The Supreme Court by a significant judgment on 10 April 2019, clarified that the power of the court to impound an unstamped document containing an arbitration clause, at the stage of appointment of an arbitrator, remains unchanged with the introduction of Section 11 (6A) of the Arbitration and Conciliation Act ("Act").

The Court was hearing an appeal by Garware Wall Ropes Limited from an order passed by the Bombay High Court appointing an arbitrator to adjudicate the disputes that had arisen between the parties with regard to termination of a works sub-contract. The issue before the court was whether with the introduction of Section 11 (6A) of the Act, the court was stripped of its power to impound an unstamped document at the Section 11 stage and could now only be impounded by an arbitrator appointed by a section 11 petition.

While the appellant placed reliance on a prior decision of the apex court in SMS Tea Estates (P) Ltd. v. Chandmari Tea Co. (P) Ltd. ("SMS Tea") to contend that section 33 and 34 of the Maharashtra Stamp Act, 1958 ("MHA") require judicial authorities to impound unstamped instruments, which cannot be admitted in evidence till deficit stamp fee and penalty (if any) are paid on it, the respondent, Coastal Marine Construction and Engineering Ltd. drew a distinction between 'existence' and 'validity' of an arbitration agreement and argued that provisions of Stamp Acts being fiscal measures for collection of revenues, relate to 'validity' of an arbitration agreement and not it's existence. The respondent further contended that an arbitration agreement being independent and severable from the underlying contract, exists in fact even in an unstamped document and therefore the court hearing a Section 11 application under the Act must proceed to appoint an arbitrator while leaving other preliminary issued between the parties to be decided by the arbitrator.

The Court while upholding the contention of the appellant, reasoned that a perusal of the 246th Law Commission Report together with its statement of objects and reasons, reflect that an amendment by way of inserting section 11 (6A) to the Act was brought about to curtail the wide and sweeping powers conferred upon courts to adjudicate preliminary issues at the section 11 stage, by the court's prior judgments in SBP & Co. v. Patel Engineering and National Insurance Co. v. Boghara Polyfab (P) Ltd. The court observed that there was no mention of the judgment of SMS Tea in the Commission's report and noted that this was primarily because while impounding an unstamped document, the court hearing a section 11 application does not in any manner decide any preliminary issues between the parties but only gives effect to mandatory provisions of Stamp Acts, which have been enacted to protect revenue.

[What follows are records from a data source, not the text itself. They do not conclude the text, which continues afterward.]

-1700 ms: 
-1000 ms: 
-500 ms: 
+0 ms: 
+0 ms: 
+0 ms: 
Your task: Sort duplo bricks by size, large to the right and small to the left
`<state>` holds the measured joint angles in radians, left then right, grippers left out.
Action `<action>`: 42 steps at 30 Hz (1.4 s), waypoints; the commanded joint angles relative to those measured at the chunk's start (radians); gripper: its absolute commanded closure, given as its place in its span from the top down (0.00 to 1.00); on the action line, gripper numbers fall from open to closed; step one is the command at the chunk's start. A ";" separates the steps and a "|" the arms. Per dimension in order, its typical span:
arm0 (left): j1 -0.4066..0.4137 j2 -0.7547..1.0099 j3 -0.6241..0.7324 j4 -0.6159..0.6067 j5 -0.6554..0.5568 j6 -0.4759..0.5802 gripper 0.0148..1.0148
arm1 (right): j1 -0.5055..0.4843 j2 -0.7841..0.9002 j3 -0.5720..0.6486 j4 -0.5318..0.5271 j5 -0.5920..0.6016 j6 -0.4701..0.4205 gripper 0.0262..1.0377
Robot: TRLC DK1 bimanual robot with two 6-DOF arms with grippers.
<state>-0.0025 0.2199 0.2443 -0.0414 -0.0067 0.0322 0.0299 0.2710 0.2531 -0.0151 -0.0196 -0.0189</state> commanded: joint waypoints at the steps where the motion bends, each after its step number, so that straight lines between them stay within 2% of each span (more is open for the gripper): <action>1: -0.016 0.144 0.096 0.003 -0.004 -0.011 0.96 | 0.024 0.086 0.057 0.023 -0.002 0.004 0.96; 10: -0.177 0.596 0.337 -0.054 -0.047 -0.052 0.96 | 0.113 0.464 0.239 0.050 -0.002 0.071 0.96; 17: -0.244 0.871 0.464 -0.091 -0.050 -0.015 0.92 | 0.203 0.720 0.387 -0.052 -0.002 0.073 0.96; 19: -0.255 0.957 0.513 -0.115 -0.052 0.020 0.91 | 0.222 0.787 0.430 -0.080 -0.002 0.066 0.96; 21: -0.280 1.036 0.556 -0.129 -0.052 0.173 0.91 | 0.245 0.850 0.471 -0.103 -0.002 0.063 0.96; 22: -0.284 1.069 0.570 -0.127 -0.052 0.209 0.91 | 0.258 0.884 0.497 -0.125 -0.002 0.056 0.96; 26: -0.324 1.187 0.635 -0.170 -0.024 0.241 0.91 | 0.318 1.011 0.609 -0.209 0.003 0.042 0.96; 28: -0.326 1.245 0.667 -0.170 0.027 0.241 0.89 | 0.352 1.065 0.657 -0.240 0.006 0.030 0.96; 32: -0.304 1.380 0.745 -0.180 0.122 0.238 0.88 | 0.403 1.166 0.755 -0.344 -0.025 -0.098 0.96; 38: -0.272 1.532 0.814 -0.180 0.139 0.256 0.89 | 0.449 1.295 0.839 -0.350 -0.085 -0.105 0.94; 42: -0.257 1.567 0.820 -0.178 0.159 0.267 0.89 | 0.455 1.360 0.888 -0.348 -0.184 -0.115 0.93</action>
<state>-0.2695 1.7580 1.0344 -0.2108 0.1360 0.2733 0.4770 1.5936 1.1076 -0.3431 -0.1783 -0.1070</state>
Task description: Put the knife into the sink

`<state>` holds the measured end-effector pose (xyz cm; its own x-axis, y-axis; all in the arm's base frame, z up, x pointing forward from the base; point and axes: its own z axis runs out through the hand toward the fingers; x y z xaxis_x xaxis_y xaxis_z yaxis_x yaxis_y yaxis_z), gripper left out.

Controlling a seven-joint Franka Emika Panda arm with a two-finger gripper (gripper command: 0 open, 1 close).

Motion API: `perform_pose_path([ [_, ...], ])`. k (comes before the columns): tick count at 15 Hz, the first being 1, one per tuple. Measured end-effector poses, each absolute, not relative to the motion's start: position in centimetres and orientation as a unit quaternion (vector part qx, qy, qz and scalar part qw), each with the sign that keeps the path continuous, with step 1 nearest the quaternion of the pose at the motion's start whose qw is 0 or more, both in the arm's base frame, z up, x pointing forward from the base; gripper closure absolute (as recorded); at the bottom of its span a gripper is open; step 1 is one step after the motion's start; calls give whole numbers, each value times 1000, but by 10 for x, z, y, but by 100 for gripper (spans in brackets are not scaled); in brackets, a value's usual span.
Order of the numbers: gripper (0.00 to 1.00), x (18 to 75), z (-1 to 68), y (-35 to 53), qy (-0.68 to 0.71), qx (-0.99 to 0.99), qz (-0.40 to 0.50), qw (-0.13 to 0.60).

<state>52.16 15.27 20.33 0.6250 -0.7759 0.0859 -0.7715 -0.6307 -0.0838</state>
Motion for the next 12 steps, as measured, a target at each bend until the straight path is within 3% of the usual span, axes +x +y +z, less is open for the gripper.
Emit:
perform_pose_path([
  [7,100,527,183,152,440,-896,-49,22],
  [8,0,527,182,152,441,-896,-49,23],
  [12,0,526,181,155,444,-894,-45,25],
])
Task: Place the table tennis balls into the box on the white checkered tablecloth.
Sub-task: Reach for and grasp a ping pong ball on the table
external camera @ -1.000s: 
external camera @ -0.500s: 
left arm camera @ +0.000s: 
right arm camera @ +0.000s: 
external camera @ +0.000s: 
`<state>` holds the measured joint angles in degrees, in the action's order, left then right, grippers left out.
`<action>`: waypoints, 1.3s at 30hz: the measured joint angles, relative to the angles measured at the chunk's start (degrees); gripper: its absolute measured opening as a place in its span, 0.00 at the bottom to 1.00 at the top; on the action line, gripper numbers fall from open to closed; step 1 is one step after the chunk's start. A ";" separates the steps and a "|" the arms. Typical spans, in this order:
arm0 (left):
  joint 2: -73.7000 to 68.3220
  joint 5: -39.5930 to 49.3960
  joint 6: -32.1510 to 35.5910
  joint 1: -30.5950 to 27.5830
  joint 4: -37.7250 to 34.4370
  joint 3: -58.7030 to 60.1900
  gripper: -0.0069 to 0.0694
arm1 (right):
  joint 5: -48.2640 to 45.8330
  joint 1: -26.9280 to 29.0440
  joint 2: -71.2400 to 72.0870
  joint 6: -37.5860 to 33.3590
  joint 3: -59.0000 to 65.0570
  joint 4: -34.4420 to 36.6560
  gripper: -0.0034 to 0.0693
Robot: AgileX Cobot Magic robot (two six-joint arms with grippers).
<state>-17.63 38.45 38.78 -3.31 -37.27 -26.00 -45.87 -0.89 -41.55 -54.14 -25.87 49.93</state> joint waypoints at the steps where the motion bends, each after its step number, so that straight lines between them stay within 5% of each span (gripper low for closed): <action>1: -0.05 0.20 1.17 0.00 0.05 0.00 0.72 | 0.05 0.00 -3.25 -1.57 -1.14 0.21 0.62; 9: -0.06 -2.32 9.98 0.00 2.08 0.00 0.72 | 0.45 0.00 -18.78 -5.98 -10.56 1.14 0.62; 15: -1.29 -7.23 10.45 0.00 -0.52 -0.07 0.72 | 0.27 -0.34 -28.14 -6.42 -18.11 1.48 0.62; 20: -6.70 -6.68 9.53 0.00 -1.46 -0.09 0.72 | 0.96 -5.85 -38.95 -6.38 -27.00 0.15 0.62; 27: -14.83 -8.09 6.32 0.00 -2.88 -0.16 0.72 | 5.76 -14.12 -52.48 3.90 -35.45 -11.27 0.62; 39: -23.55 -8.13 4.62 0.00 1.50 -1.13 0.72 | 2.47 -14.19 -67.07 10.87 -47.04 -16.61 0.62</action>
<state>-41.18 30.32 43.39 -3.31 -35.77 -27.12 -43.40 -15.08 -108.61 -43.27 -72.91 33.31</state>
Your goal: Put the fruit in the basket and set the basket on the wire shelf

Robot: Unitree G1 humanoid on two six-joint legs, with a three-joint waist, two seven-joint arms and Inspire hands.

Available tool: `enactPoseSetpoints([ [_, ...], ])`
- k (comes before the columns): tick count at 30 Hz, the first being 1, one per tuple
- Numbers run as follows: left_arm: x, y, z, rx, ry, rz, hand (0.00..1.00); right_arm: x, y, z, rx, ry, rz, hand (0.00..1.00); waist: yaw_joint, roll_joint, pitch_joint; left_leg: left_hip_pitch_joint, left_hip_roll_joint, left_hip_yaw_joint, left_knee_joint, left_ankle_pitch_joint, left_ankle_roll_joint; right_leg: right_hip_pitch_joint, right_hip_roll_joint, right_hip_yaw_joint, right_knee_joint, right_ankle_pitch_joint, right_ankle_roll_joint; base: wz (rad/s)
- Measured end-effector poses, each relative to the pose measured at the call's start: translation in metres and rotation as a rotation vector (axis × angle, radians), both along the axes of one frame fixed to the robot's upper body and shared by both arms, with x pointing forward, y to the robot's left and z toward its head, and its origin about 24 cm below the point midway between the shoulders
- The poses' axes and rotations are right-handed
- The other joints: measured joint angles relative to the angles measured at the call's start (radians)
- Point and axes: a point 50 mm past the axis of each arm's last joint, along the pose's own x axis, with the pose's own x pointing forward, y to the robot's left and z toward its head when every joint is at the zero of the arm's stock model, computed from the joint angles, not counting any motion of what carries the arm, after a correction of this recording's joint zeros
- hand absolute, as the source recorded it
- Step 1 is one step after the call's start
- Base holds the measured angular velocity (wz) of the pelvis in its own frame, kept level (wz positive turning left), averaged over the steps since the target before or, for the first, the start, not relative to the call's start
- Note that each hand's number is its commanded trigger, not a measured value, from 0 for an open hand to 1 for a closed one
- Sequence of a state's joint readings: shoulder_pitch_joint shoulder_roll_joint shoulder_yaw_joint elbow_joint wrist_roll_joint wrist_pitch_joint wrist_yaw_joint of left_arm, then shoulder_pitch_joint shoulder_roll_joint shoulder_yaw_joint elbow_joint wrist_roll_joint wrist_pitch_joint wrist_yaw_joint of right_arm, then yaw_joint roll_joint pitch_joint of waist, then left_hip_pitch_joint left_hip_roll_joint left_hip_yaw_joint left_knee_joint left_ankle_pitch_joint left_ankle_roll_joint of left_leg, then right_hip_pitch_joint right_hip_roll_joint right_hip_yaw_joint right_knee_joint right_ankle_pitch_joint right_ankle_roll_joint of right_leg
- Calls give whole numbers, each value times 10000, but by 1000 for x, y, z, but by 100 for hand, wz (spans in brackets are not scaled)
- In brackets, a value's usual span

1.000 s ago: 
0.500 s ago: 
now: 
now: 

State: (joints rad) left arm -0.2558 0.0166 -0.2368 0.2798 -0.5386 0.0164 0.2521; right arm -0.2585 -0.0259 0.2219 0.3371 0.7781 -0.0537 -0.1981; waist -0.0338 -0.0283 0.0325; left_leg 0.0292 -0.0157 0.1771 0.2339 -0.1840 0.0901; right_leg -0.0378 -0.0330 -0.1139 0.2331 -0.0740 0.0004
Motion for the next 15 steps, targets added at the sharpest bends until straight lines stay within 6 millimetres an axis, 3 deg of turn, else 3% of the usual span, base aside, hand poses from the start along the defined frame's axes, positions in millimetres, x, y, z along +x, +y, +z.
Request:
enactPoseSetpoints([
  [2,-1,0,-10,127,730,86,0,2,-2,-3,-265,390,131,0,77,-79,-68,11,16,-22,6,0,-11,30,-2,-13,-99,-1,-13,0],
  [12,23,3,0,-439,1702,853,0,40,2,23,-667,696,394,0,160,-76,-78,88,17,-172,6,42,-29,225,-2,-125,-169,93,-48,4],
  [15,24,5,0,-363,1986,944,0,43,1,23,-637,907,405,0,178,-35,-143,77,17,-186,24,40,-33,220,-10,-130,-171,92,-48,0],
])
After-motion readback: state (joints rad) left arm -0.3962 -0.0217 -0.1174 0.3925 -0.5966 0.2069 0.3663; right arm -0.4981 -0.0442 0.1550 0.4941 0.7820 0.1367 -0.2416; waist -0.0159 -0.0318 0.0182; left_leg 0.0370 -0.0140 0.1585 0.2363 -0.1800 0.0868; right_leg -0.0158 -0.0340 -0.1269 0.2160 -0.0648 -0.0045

" A close look at Section 11 (6A) would show that when the Supreme Court or the High Court considers an application under section 11 (4) to 11 (6), and comes across an arbitration clause in an agreement or conveyance which is unstamped, it is enjoined by the provisions of the Indian Stamp Act to first impound the agreement or conveyance and see that stamp duty and penalty (if any) is paid before the agreement, as a whole, can be acted upon."

The court further held that provisions of the Indian Stamp Act apply to the agreement or conveyance as a whole and therefore it is not possible to bifurcate the arbitration clause to give it an independent existence. The court reasoned that an agreement only becomes a contract when it is enforceable by law and as under the Indian Stamp Act, an agreement does not become enforceable in law unless it is duly stamped, an arbitration clause contained in an agreement which is not stamped will not exist because the agreement is not enforceable by law. The court then proceeded to draw a distinction between existence in law and existence in fact and held that while an arbitration clause contained in an unstamped document exists in fact, it does not exist in law.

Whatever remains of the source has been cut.